- WHAT THIS TASK INVOLVES -
Going down the data below, set down exactly the line with "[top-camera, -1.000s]" and each line after it through the line with "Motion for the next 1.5"; no other lines.

(Collection entries)

• • •

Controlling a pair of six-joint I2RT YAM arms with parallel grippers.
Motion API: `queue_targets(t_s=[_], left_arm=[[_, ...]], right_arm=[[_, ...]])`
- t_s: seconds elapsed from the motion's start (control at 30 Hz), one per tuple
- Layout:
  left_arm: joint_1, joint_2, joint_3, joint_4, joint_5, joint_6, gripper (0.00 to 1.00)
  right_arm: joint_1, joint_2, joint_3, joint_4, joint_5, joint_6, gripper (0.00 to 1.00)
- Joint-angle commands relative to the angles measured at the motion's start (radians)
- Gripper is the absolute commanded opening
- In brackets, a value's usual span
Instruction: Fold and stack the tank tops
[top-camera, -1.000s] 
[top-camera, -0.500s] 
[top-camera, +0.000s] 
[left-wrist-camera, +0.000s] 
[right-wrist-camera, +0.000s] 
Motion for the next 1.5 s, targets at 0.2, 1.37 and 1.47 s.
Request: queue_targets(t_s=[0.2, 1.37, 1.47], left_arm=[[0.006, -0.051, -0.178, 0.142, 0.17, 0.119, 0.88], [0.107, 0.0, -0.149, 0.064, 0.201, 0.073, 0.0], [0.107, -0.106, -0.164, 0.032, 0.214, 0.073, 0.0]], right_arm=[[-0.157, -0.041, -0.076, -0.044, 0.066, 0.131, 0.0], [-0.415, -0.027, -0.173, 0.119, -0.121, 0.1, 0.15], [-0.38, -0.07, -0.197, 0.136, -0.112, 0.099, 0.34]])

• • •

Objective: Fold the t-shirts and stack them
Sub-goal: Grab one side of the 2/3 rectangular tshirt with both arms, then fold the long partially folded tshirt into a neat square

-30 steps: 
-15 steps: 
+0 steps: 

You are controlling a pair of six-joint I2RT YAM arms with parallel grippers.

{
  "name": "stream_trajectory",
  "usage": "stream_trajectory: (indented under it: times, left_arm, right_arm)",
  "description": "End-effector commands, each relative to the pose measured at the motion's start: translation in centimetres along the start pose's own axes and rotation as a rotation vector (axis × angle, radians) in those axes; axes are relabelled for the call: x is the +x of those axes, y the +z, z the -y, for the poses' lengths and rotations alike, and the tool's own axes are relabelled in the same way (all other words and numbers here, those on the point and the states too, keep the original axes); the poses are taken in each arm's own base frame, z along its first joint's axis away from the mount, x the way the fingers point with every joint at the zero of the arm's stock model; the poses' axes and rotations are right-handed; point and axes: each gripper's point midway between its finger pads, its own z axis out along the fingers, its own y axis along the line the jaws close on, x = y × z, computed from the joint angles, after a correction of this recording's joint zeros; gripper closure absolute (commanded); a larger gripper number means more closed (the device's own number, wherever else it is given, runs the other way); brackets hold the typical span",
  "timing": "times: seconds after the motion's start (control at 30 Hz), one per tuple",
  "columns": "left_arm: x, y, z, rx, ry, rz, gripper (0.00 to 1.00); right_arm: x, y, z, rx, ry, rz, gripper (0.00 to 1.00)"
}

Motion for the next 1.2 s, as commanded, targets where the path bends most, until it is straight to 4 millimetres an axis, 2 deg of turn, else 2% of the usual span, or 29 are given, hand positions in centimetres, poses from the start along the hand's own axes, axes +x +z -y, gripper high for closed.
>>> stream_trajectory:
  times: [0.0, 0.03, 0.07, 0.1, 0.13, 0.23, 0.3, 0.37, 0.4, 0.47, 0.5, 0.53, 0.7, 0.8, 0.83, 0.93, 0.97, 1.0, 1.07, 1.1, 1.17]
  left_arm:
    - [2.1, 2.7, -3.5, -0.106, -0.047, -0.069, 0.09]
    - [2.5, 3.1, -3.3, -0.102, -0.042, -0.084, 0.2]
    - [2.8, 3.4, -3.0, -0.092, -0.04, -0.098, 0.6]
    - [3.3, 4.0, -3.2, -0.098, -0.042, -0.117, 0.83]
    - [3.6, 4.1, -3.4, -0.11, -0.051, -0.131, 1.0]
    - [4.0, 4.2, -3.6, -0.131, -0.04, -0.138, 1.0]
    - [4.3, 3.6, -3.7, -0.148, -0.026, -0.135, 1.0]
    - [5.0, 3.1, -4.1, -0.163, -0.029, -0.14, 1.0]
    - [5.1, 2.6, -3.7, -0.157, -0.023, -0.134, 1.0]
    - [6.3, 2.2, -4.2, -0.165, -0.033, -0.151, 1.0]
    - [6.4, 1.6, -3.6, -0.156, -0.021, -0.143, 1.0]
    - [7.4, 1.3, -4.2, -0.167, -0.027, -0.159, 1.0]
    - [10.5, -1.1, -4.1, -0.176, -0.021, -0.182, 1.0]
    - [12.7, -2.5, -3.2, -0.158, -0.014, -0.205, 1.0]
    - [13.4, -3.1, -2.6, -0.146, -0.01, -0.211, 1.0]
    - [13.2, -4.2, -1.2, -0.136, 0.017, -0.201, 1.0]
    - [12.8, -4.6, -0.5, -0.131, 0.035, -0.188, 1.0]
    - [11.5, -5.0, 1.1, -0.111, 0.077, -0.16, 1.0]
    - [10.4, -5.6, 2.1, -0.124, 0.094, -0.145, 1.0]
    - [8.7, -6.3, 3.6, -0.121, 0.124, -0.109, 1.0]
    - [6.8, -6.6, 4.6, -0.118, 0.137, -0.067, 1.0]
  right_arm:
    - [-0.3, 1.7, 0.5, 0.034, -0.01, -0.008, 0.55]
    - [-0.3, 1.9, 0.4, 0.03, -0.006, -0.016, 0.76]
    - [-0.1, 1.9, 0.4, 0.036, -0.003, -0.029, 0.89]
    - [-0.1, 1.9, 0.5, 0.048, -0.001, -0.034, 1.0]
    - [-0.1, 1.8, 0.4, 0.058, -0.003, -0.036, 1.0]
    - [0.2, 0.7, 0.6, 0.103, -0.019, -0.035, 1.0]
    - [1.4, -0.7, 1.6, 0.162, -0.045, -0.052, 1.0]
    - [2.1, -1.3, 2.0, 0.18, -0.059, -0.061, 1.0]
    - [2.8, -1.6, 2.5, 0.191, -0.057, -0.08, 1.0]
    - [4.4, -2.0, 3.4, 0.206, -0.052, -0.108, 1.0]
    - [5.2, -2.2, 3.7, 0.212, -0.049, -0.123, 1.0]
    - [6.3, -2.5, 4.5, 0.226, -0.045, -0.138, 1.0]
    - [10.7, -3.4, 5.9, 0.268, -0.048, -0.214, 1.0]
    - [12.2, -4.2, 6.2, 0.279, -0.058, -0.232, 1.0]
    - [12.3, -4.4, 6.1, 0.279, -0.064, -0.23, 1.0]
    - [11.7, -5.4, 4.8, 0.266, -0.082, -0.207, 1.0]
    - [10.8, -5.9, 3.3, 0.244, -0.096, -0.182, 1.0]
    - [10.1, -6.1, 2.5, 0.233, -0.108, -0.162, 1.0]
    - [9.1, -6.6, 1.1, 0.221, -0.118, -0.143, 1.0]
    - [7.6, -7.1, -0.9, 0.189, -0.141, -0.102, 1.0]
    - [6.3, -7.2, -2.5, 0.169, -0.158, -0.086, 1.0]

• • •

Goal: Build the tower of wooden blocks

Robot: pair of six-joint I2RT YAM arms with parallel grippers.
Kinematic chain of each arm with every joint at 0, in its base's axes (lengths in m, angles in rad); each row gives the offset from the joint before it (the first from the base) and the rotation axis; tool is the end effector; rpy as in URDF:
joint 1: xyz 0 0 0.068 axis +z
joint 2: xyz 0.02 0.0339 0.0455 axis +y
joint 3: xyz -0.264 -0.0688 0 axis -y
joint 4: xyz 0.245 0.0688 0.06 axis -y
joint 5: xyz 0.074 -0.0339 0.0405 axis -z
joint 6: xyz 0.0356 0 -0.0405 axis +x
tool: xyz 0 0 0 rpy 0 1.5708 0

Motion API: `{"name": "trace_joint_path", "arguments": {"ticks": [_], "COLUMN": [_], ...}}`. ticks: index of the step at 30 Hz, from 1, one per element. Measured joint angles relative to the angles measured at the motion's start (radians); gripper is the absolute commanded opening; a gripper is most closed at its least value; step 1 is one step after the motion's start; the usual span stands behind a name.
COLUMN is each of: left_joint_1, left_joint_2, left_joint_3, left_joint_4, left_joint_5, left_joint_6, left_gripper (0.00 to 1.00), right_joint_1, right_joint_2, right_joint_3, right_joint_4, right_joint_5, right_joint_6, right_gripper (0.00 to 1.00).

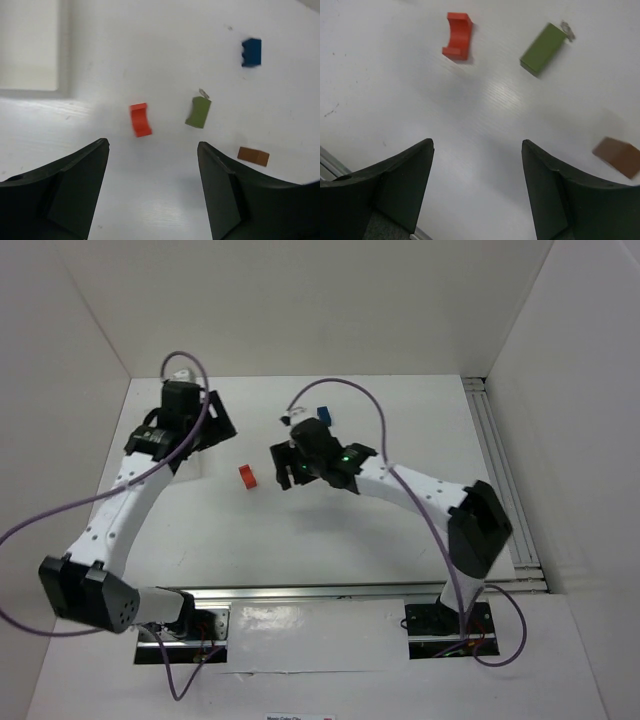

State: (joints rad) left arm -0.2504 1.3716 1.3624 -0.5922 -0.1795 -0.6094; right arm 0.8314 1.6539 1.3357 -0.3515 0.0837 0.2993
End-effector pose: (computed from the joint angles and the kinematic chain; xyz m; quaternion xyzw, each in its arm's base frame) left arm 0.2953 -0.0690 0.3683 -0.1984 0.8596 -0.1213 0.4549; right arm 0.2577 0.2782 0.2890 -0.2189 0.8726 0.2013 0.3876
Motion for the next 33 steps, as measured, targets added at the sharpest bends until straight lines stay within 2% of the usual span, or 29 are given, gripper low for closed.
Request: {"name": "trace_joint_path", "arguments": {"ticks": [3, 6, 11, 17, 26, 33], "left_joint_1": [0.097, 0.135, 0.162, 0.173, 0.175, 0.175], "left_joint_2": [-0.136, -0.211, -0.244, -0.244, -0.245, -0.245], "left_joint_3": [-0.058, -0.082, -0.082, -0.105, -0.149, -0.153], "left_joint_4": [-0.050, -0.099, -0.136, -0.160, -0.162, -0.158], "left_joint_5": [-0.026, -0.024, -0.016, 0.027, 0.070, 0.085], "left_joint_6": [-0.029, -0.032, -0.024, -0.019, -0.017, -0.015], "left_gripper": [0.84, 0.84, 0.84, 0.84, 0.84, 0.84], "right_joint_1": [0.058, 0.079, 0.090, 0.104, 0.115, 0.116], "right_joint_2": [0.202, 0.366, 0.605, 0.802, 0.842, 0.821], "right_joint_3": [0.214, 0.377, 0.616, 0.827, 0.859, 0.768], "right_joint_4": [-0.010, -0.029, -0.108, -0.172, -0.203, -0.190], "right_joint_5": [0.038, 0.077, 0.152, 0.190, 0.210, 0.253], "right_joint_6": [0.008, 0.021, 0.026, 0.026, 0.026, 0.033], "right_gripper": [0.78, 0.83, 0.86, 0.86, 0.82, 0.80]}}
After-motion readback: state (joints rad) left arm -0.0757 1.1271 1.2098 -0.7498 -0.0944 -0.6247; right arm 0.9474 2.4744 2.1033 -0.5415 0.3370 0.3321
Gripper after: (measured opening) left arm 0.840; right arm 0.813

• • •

- EXPECTED OUTPUT -
[top-camera, -1.000s] 
[top-camera, -0.500s] 
[top-camera, +0.000s] 
[left-wrist-camera, +0.000s] 
[right-wrist-camera, +0.000s] 
Motion for the next 1.5 s, targets at 0.2, 1.37 and 1.47 s.

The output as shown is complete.